On most of these public repositories, you can make your repositories private, but if the repository owner decides to scrape your code, all bets are off.
In this post, I'll be describing how you can use your Linux server to host git repositories. This is a fairly basic setup with just SSH access (similar to how it works on GitHub), but no web-based interfaces for managing projects, pull requests, etc. The setup I'll describe will be usable for collaborative projects, though.
The whole set-up costs a few USD a month to run. For some people this is still prohibitively expensive, but it is what it is. Since it's a generic VPS, you can also host other things besides the git repos on the same machine, like, for instance, your blog, small toy apps, etc.

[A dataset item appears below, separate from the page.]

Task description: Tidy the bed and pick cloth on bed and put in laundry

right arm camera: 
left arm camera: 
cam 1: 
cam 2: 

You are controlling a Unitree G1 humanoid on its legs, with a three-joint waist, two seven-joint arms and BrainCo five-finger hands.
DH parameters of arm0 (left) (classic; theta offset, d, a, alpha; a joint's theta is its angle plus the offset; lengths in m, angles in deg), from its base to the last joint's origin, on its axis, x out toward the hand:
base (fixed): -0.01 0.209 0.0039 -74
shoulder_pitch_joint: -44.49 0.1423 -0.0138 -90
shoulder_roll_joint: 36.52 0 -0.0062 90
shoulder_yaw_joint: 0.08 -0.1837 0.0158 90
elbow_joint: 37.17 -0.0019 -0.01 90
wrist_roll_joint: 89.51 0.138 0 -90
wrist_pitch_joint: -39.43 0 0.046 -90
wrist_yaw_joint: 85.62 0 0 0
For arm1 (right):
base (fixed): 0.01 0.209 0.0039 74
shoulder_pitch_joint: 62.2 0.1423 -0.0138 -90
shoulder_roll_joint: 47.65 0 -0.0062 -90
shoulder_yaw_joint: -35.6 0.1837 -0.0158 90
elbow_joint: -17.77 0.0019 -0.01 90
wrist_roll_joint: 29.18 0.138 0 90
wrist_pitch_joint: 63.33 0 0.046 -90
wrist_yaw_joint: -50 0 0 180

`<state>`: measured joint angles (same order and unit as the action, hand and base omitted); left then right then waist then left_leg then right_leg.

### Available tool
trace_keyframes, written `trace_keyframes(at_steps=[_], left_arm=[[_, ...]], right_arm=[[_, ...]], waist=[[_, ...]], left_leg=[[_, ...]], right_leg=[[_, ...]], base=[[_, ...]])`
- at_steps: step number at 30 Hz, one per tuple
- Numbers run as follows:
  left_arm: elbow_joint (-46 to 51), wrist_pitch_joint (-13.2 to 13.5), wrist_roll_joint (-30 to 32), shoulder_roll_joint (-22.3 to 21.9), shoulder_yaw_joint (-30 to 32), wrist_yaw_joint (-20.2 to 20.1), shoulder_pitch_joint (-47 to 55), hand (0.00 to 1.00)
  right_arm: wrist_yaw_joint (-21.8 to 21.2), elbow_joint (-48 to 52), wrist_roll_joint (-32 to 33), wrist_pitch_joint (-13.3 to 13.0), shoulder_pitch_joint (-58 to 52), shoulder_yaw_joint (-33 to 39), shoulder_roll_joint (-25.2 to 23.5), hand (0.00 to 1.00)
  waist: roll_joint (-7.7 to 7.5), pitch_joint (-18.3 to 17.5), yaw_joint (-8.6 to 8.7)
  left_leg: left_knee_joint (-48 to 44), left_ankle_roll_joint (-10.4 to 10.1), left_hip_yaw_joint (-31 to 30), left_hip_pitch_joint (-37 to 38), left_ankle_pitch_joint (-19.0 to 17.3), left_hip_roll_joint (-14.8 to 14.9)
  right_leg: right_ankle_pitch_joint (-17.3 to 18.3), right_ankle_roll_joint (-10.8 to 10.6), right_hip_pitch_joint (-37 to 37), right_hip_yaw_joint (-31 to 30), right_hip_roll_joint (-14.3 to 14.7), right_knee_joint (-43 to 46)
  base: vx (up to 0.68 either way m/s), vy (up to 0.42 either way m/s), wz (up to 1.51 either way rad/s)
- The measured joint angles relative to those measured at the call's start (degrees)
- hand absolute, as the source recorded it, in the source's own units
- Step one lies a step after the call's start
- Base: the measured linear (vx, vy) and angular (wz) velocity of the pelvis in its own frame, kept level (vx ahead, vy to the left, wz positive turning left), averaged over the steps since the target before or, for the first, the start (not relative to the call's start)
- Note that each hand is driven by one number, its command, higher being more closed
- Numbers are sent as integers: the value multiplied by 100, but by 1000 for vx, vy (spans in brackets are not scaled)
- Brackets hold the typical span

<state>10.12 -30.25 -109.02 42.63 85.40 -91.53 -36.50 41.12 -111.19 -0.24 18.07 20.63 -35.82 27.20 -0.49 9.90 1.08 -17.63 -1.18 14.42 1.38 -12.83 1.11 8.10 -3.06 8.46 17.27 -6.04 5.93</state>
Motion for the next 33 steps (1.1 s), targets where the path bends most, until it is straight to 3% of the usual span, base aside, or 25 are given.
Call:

Note that all commands in this post should be executed with root permissions
unless otherwise noted.
Prerequisites
Other than SSH, you will need git. You'll also need to know a bit about
Linux and SSH, as I won't be covering those here.
Create a git user
To avoid issues with file/folder permissions, the simplest way to get going is
to create a separate user for git access. I won't be using this user to log into
the machine. I only want to be able to run git commands. Therefore, I'll change
the shell to /usr/bin/git-shell which comes with the git package.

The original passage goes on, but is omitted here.